Thucydides, Vol. 1-4. Smith, Charles Foster, translator. London and Cambridge, MA: Heinemann and Harvard University Press, 1919-1923.

"Bearing these favours in mind—let every young man here be told of them by one who is older—do you consider it your duty to requite us with the like. And do not think that this course is indeed equitable to urge in a speech, but that another course is advantageous if you come to war.

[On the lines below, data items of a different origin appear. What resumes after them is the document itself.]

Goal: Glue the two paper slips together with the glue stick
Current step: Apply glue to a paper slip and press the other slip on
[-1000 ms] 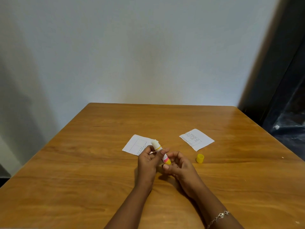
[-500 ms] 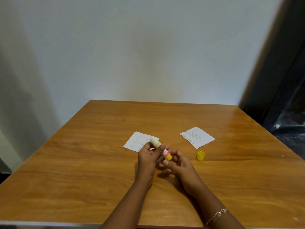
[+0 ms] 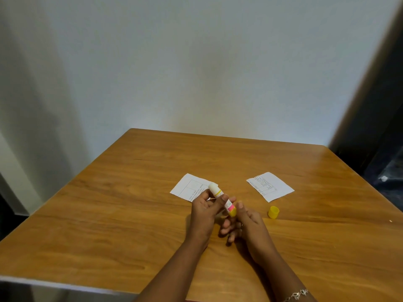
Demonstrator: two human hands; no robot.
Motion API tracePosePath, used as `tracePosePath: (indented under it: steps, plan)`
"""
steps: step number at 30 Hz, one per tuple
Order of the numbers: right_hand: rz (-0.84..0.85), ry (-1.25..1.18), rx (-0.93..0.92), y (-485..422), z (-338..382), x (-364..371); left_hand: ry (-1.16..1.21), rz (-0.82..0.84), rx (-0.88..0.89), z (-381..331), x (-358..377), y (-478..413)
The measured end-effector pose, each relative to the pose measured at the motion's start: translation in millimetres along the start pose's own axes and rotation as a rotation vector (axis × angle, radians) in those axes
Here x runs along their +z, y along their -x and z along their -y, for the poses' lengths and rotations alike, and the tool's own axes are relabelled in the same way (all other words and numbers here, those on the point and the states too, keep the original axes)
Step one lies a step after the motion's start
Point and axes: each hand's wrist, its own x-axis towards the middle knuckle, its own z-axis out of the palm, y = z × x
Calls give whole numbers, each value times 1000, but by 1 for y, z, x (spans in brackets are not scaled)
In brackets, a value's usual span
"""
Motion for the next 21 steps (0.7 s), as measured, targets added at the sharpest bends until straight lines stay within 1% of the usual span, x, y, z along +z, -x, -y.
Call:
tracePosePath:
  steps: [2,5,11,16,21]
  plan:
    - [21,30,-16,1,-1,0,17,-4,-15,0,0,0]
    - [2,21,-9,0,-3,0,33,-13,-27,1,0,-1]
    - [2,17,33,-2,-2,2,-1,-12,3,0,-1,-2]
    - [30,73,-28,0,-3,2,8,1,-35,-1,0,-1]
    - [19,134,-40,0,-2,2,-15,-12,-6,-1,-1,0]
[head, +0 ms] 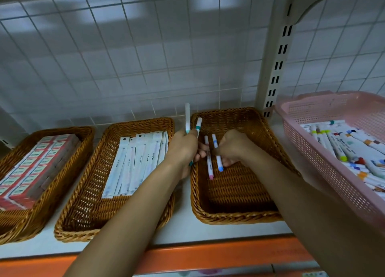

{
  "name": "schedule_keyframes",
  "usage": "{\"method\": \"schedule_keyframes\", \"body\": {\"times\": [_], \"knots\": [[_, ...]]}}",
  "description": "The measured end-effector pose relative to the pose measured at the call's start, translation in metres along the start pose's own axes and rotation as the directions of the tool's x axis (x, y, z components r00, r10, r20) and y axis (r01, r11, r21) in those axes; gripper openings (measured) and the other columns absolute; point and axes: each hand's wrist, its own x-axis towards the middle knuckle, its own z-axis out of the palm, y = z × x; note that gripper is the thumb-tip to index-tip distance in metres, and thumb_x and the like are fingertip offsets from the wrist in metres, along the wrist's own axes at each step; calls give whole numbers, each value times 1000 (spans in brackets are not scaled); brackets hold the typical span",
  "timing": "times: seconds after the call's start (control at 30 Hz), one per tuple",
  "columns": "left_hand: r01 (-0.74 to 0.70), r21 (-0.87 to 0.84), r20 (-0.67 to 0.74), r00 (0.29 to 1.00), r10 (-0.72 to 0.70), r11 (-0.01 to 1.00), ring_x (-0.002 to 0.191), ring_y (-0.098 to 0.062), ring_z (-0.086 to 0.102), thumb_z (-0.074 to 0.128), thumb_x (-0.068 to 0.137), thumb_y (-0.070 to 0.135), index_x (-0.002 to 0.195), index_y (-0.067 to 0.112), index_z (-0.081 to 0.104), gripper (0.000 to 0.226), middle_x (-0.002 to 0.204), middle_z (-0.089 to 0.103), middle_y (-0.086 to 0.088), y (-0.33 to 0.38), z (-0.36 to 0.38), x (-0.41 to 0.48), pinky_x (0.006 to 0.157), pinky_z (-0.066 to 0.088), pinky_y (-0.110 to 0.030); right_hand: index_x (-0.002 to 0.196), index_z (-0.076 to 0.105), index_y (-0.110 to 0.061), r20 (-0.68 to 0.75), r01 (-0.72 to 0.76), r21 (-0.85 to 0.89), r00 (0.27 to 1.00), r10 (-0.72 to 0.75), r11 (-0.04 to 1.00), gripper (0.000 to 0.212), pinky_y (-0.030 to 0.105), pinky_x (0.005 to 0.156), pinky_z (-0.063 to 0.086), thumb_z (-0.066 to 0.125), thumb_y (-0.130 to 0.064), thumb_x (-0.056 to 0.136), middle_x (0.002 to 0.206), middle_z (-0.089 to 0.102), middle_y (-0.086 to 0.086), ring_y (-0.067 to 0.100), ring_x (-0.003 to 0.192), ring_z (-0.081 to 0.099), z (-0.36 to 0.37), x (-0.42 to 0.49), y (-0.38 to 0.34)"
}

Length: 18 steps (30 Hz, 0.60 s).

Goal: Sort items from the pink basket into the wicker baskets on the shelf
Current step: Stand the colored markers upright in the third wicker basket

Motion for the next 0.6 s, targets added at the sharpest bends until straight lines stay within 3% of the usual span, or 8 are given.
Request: {"method": "schedule_keyframes", "body": {"times": [0.1, 0.23, 0.27, 0.33, 0.4, 0.47, 0.57, 0.6], "knots": [[36, -2, -1, 999, -36, 999, 34, -3, 50, 36, 103, 21, 90, 16, 48, 18, 57, 58, -3, 1, 0, -1, 34, 38, -14, 103, 63, -4, 37, 34, -139, 999, -29, 990, 21, 29, 71, 60, 67, -14, 85, 86, 70, 11, 19, 74, 71, 4, 4, 1], [62, -62, 49, 997, -59, 996, 43, -6, 59, 42, 101, 19, 88, 10, 50, 18, 72, 57, -6, 6, 2, 0, 46, 53, -18, 105, 62, -6, -2, 80, -147, 997, -81, 986, 16, 26, 64, 58, 55, -14, 93, 85, 68, 10, 18, 71, 68, 0, 2, 0], [52, -71, 54, 997, -48, 996, 47, -7, 60, 43, 101, 19, 91, 10, 49, 14, 74, 56, -6, 8, 2, 0, 50, 56, -20, 102, 63, -7, -38, 102, -91, 994, -105, 991, 17, 25, 60, 55, 51, -16, 95, 86, 68, 10, 17, 69, 67, -2, 0, -2], [1, -79, 58, 998, 4, 997, 56, -7, 59, 43, 101, 19, 95, 14, 49, 9, 77, 56, -6, 10, 5, 1, 58, 57, -22, 99, 65, -9, -55, 175, 213, 984, -167, 961, 21, 23, 54, 48, 47, -18, 96, 83, 68, 9, 15, 65, 63, -7, -3, -6], [-74, -59, 72, 994, 78, 996, 59, -7, 58, 44, 100, 19, 94, 15, 53, 12, 77, 57, -5, 11, 7, 3, 62, 57, -23, 100, 66, -8, 19, 194, 542, 970, -243, 817, 24, 22, 52, 45, 48, -23, 97, 76, 66, 6, 13, 61, 60, -12, -10, -10], [-163, 63, 80, 984, 158, 985, 62, -10, 61, 47, 100, 18, 88, 14, 60, 18, 75, 61, -6, 8, 9, 8, 66, 57, -27, 100, 65, -9, 58, 178, 634, 959, -276, 752, 24, 25, 57, 47, 49, -26, 98, 76, 65, 5, 14, 64, 60, -14, -14, -11], [-226, 234, 104, 973, 207, 946, 77, -23, 68, 51, 97, 24, 88, 11, 67, 23, 82, 69, -10, 5, 10, 9, 74, 59, -42, 98, 65, -13, 34, 120, 653, 982, -187, 748, 16, 31, 73, 55, 53, -23, 96, 89, 69, 6, 18, 79, 66, -16, -11, -8], [-227, 220, 105, 973, 208, 949, 75, -23, 69, 50, 98, 24, 88, 10, 66, 24, 81, 69, -10, 4, 11, 9, 74, 59, -43, 97, 64, -12, -8, 107, 659, 991, -136, 744, 16, 28, 67, 56, 53, -23, 96, 86, 69, 6, 17, 74, 66, -17, -10, -6]]}}
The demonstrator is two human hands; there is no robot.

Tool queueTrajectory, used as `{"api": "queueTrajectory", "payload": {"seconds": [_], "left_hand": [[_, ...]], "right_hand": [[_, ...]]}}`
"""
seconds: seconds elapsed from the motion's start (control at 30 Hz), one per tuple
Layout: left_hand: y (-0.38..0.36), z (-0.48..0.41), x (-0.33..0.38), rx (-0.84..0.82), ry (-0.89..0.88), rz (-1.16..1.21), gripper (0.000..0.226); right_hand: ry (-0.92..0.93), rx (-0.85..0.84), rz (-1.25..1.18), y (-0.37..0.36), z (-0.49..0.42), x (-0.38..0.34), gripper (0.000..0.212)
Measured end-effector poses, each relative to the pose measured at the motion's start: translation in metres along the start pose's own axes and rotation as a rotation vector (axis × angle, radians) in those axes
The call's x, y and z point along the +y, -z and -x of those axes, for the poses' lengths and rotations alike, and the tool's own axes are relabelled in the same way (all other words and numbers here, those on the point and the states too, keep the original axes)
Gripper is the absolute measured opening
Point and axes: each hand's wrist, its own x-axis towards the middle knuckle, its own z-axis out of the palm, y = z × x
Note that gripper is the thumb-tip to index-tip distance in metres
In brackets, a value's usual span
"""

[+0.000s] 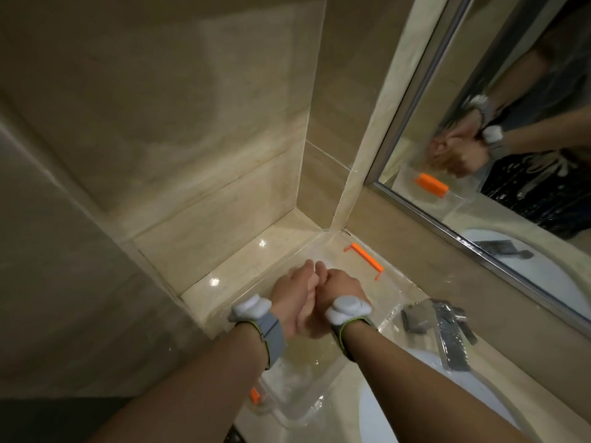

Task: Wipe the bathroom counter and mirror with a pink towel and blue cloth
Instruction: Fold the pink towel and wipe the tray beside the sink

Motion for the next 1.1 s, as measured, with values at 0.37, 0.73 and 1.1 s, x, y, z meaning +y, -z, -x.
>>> {"api": "queueTrajectory", "payload": {"seconds": [0.37, 0.73, 1.1], "left_hand": [[0.005, 0.005, 0.009, 0.045, -0.025, 0.041, 0.026], [-0.015, 0.011, -0.021, 0.099, -0.189, 0.082, 0.021], [-0.024, 0.017, -0.012, 0.072, -0.207, 0.147, 0.047]], "right_hand": [[-0.224, -0.352, -0.848, 0.006, 0.029, 0.015, 0.055], [-0.466, -0.113, -1.259, 0.009, 0.034, -0.013, 0.065], [-0.326, -0.100, -1.069, 0.010, 0.031, -0.003, 0.082]]}}
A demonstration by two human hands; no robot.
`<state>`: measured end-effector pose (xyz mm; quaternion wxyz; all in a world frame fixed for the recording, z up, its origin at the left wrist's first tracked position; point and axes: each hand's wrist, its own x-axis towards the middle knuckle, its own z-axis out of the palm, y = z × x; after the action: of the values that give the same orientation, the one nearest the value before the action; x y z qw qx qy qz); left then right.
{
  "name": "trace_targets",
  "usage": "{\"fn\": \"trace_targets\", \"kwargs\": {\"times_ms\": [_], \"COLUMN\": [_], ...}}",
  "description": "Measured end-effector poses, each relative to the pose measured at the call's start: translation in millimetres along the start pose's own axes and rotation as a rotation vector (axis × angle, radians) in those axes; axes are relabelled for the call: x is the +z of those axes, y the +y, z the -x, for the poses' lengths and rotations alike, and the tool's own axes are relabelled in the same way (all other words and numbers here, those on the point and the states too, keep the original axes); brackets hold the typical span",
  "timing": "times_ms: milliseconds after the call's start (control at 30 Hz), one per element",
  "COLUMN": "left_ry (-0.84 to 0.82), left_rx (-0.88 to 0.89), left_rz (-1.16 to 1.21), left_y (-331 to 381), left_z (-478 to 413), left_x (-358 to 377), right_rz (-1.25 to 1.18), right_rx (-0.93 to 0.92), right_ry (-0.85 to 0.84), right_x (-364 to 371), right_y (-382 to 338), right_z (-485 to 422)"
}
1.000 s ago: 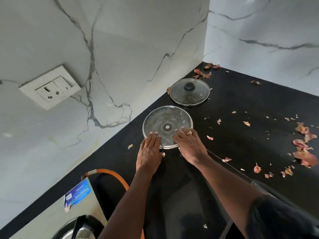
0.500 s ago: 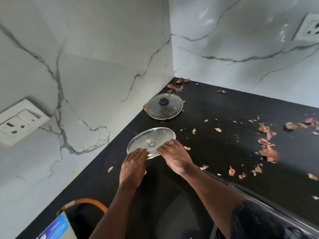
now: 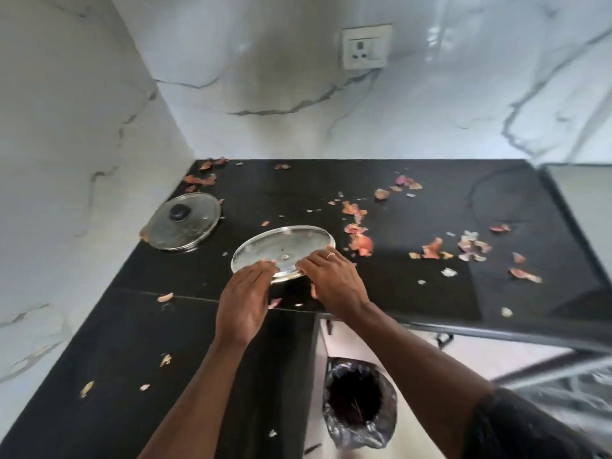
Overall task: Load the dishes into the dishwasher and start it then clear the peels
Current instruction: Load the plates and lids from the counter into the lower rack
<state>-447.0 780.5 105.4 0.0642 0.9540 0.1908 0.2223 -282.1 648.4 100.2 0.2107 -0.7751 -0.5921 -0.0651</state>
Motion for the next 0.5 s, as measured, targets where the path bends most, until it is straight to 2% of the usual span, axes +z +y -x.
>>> {"fn": "trace_targets", "kwargs": {"times_ms": [267,500], "left_ry": [-0.027,-0.088], "left_rx": [0.39,0.704], "left_rz": [0.15,0.316], "left_y": [174.2,361.6], "left_z": [-73.6,-76.4], "left_x": [58.1,95.2], "right_rz": [0.114,0.269], "right_rx": [0.426,0.768], "right_ry": [0.267,0.422], "right_x": [-93.5,-179.0], "right_y": [101.0,147.0], "right_z": [145.6,309.1]}}
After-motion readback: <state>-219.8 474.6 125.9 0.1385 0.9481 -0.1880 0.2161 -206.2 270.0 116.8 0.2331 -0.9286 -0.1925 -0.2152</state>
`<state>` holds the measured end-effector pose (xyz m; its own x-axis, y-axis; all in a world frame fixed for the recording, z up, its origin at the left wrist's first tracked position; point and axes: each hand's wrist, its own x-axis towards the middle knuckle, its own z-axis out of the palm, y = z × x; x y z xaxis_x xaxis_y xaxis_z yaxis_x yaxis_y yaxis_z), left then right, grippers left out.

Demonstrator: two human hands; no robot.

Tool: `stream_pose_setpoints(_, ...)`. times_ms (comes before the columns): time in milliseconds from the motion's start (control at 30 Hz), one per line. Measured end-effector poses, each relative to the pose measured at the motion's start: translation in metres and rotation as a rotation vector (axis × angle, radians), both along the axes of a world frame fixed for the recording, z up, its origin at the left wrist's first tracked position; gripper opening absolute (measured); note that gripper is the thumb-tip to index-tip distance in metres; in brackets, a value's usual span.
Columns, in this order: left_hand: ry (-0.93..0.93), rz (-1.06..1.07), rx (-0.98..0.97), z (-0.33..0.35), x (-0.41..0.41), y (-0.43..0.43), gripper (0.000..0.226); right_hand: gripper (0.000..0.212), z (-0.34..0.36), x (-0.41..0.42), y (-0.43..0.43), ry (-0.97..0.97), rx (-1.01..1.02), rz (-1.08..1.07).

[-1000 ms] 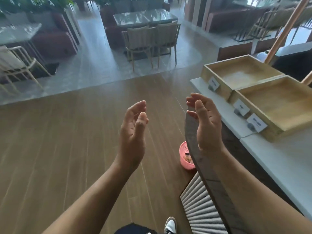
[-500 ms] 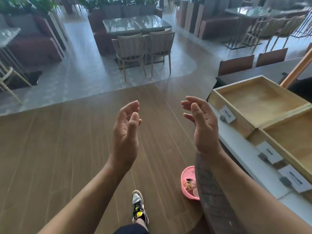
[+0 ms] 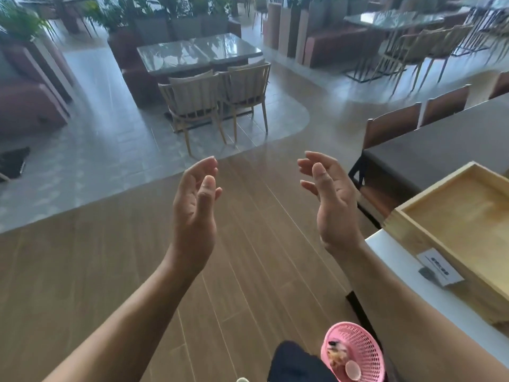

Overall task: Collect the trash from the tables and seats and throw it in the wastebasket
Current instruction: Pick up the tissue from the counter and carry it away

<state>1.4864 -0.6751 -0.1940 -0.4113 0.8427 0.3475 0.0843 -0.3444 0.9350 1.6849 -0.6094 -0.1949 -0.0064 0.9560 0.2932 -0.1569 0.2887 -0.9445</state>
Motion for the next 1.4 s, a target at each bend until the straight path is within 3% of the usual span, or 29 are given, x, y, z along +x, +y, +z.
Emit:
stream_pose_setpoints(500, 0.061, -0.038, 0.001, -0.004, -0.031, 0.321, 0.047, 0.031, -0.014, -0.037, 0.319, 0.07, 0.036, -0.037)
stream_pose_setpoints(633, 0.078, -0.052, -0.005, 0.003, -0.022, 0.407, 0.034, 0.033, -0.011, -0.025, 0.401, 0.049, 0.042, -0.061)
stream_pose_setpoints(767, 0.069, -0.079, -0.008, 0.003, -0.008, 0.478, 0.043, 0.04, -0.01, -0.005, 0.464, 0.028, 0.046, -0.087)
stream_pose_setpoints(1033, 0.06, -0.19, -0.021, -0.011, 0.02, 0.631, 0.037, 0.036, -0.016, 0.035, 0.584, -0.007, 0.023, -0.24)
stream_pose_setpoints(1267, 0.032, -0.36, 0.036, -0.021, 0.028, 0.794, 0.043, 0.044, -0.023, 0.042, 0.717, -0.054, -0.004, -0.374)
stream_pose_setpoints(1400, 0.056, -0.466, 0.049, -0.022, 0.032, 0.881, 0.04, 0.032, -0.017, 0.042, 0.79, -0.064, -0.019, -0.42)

For advantage is most likely to result when one errs least, and the contingency of the war, with which the Corcyraeans would frighten you into wrongdoing, is still uncertain; and it is not worth while for you to be so carried away by it as to acquire an enmity with the Corinthians that will be from that moment on a manifest fact and no longer a contingency. It would be, rather, the prudent course to remove something of the suspicion which has heretofore existed on account of the Megarians[*](Referring apparently to the exclusion of the Megarians from all harbours within the Athenian dominion and from the market at Athens, Thuc. 1.67.4.);

for the favour which comes last, if conferred at the right moment, even though a small one, can cancel a greater offence.

Nor ought you to be tempted by their offer of a great naval alliance; for to refrain from wronging equals is a surer strength than to be carried away by present appearances and seek an advantage by incurring dangers.